**** INFORMATION PROVIDED ****

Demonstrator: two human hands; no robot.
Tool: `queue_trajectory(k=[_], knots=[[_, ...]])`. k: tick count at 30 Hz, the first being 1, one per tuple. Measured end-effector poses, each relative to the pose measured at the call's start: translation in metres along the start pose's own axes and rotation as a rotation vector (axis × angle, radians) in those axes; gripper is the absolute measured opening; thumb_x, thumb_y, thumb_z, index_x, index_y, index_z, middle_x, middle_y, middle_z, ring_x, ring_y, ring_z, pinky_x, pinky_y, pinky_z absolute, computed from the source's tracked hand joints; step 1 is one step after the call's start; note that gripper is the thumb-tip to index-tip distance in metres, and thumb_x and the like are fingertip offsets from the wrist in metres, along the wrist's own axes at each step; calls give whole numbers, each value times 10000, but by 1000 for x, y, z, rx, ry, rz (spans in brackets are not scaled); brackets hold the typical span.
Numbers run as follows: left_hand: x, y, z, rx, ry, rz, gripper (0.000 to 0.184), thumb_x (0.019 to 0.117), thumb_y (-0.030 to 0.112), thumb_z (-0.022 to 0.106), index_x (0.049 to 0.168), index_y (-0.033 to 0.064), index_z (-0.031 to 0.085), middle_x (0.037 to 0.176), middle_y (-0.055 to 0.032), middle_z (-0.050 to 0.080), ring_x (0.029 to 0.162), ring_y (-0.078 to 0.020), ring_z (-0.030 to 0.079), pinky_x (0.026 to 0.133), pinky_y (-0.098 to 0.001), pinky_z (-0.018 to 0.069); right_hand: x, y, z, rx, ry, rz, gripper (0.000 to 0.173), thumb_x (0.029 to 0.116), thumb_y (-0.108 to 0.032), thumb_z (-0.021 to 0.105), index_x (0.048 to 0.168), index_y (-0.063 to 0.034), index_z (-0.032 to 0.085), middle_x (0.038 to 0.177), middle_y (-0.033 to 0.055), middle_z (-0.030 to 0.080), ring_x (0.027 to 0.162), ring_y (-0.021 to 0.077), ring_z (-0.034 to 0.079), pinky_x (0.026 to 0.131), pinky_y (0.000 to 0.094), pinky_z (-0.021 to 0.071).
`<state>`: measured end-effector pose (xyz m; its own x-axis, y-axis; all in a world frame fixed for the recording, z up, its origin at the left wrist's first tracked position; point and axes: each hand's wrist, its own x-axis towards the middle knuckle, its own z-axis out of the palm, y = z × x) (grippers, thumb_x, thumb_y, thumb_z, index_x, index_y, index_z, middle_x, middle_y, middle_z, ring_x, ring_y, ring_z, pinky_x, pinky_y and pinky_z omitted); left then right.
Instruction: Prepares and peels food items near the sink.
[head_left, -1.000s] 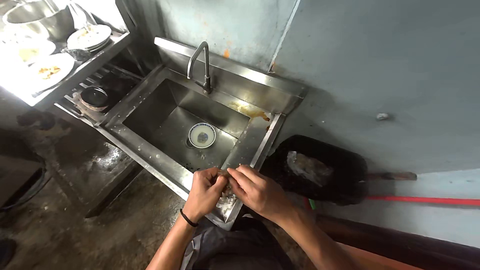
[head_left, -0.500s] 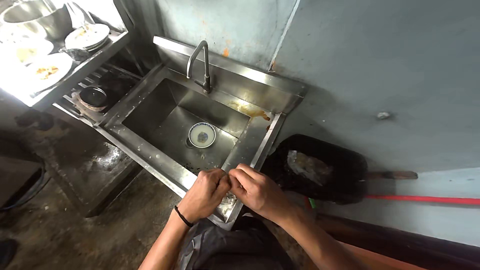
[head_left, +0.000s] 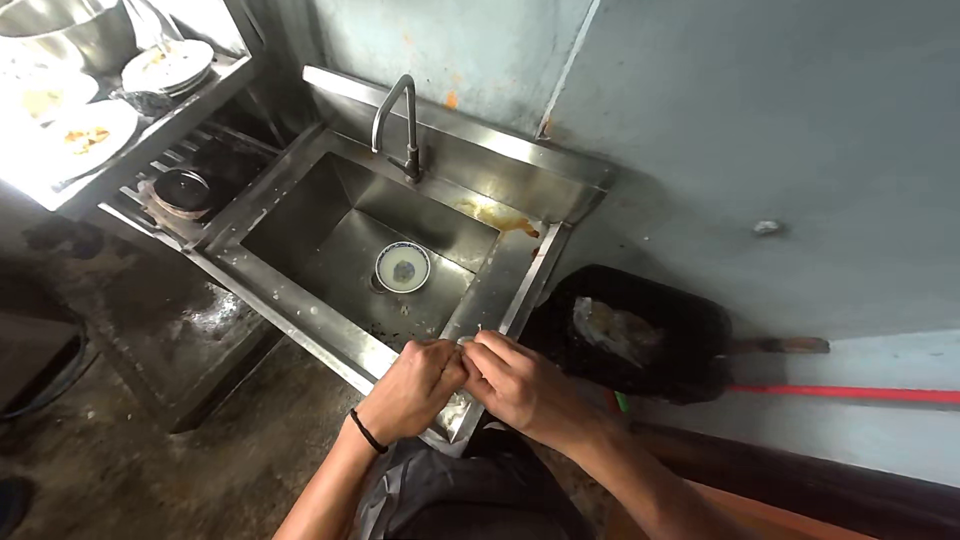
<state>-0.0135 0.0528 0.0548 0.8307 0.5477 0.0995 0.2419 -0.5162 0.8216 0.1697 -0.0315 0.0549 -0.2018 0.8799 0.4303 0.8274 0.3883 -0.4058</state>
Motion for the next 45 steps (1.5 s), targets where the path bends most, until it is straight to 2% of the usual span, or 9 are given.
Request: queue_trajectory(k=[8, 12, 15, 19, 24, 30, 35, 40, 45], knots=[[-1, -4, 6, -112, 65, 69, 381, 1008, 211, 498, 648, 94, 543, 624, 19, 520, 577, -57, 513, 529, -236, 433, 1, 4, -1, 435, 19, 206, 146, 921, -168, 660, 790, -112, 629, 749, -48, 547, 612, 1, 511, 524, 148, 460], [0, -3, 6, -157, 79, 63, 385, 1012, 204, 492, 644, 102, 540, 618, 26, 518, 573, -56, 509, 528, -237, 425, -3, 5, 6, 711, 71, 370, 103, 918, -122, 644, 818, -120, 663, 721, -47, 590, 569, 28, 527, 491, 181, 463], [-1, -2, 12, -206, 175, -21, 318, 1013, 205, 530, 723, 92, 594, 679, 23, 541, 594, -60, 516, 535, -229, 443, -3, 3, 8, 527, 188, 342, 68, 909, -146, 670, 868, -101, 703, 741, -64, 587, 566, -16, 513, 491, 136, 466], [-2, 6, 20, -336, 343, -110, 109, 1004, 130, 613, 1045, 65, 690, 870, -23, 673, 666, -129, 649, 574, -289, 591, 2, 2, 5, 221, 248, 252, 103, 904, -163, 669, 866, -79, 713, 781, -38, 583, 610, -20, 525, 527, 120, 479], [-2, 5, 21, -296, 386, -22, 99, 959, 61, 604, 925, 49, 696, 813, -11, 651, 620, -95, 607, 554, -259, 559, 2, -3, 4, 236, 191, 239, 100, 895, -159, 661, 814, -103, 676, 755, -46, 546, 610, -10, 514, 518, 130, 465], [-5, -3, 21, -386, 359, 13, 86, 951, 61, 630, 901, 24, 690, 804, -29, 630, 636, -96, 592, 573, -254, 543, 2, -3, 5, 631, 141, 511, 60, 841, -162, 710, 791, -161, 678, 616, -70, 553, 491, 28, 481, 434, 183, 406], [-9, -2, 19, -439, 319, -58, 111, 985, 99, 623, 947, 26, 698, 713, -20, 630, 586, -96, 588, 550, -258, 529, 1, -5, 4, 350, 197, 315, 230, 877, -162, 694, 1086, -99, 764, 906, -57, 626, 647, -35, 531, 544, 124, 485], [-9, 4, 18, -548, 317, -190, 141, 1001, 141, 652, 958, 18, 706, 690, -40, 664, 573, -111, 634, 557, -259, 565, 1, -7, 7, 252, 248, 250, 121, 896, -131, 668, 954, -85, 765, 876, -33, 648, 688, -24, 589, 596, 126, 530], [-6, 8, 23, -533, 435, -212, 122, 981, 149, 696, 957, 31, 708, 690, -49, 659, 552, -121, 607, 530, -260, 539, 6, -5, 12, 307, 309, 361, 74, 842, -132, 697, 885, -98, 746, 796, -62, 641, 599, -38, 566, 523, 122, 514]])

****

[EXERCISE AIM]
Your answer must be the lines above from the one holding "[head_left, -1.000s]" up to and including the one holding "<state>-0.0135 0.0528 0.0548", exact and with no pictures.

[TASK SOLUTION]
[head_left, -1.000s] 
[head_left, -0.500s] 
[head_left, +0.000s] 
<state>-0.0135 0.0528 0.0548 0.8307 0.5477 0.0995 0.2419 -0.5162 0.8216 0.1697 -0.0315 0.0549 -0.2018 0.8799 0.4303 0.8274 0.3883 -0.4058</state>

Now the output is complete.